Tiga Pimpinan DPRD Karimun Segera Diperiksa

Karimun (Jurnal) – Penyidik Tindak Pidana Korupsi Satuan Reserse Kriminal Polres Karimun telah memeriksa sebanyak 35 orang saksi terkait dugaan penyelewengan dana perjalanan dinas di ruang lingkup Kantor Dewan Perwakilan Rakyat Daerah (DPRD) Kabupaten Karimun, Jumat (22/6).

35 orang tersebut merupakan 27 anggota dewan dan 8 orang Sekwan dan juga mantan Sekwan di kantor DPRD Karimun.

“Anggota dewan yang baru kita periksa ada 27 orang, itu belum termasuk unsur pimpinan. Jadi mereka akan segera kita panggil,” ujar Kasat Reskrim Polres Karimun AKP Lulik Febyantara, saat ditemui di rumah dinasnya.
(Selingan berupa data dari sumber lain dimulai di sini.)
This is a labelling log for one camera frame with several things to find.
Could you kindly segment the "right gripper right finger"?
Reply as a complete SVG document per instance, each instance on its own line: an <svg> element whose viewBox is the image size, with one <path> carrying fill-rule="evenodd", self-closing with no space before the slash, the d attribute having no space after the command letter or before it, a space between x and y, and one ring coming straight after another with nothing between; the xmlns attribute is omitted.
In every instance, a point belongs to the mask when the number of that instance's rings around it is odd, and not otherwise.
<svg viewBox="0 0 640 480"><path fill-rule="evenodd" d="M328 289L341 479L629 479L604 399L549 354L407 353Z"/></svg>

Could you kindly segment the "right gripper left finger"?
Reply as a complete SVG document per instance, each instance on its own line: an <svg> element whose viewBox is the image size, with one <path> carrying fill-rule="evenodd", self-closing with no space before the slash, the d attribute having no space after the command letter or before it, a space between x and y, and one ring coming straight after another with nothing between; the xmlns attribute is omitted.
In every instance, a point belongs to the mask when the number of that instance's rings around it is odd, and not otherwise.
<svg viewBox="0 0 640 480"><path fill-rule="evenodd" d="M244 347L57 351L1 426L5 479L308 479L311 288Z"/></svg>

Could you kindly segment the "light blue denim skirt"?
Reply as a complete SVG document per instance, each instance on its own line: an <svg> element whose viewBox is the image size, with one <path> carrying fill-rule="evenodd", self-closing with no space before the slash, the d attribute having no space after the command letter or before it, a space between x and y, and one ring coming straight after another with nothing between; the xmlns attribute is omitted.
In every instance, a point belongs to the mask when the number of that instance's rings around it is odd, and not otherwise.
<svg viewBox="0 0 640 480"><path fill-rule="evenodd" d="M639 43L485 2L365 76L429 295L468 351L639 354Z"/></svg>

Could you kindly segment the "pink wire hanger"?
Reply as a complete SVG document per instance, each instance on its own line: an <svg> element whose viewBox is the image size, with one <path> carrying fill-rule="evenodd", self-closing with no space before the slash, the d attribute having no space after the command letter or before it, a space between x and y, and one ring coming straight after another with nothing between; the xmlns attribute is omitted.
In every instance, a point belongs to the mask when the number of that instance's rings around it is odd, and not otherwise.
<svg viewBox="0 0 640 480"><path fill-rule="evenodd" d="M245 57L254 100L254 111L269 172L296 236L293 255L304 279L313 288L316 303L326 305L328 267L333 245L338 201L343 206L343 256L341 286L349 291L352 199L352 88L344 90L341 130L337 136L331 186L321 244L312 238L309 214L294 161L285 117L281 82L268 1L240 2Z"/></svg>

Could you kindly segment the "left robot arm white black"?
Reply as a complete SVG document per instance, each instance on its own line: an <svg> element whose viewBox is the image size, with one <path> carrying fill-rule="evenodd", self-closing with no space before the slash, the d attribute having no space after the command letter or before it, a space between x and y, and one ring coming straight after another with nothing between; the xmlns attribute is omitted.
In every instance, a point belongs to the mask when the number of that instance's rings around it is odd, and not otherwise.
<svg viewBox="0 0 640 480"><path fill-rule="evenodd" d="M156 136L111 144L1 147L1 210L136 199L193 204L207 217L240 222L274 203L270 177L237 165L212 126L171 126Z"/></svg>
Lulik menambahkan , hingga saat ini proses pemeriksaan yang dilakukan oleh Penyidik Tipidkor Polres Karimun masih berada di tahap 1, yaitu masih pemeriksaan alat bukti dan juga saksi-saksi.

Dari hasil pemeriksaan sementara, banyak anggota dewan mengakui bahwa saat mengikuti kegiatan tapi dana SPPD belum atau tidak dibayarkan. Saat ini pihak penyidik tengah mencari tahu apa penyebab SPPD tersebut belum juga dibayarkan.

“kita sedang mencari tahu apa penyebab belum dibayarkan. Apakah sebenarnya dana itu sudah cair namun tidak dibayarkan atau mungkin dibayarkan tetapi salah orang,” tambah Lulik.

Sebelumnya pihak kepolisian telah menetapkan satu orang tersangka yaitu berinisial BZ yang merupakan Mantan Bendahara DPRD Karimun. Tidak hanya itu, untuk mencegah Mantan Sekwan DPRD kabur ke luar negeri, maka pihaknya juga melakukan pencekalan.

Hingga saat ini pihak kepolisian belum bisa memastikan apakah ada anggota dewan yang terlibat atau tidak, karena pihaknya belum memeriksa unsur pimpinan anggota dewan Kabupaten Karimun.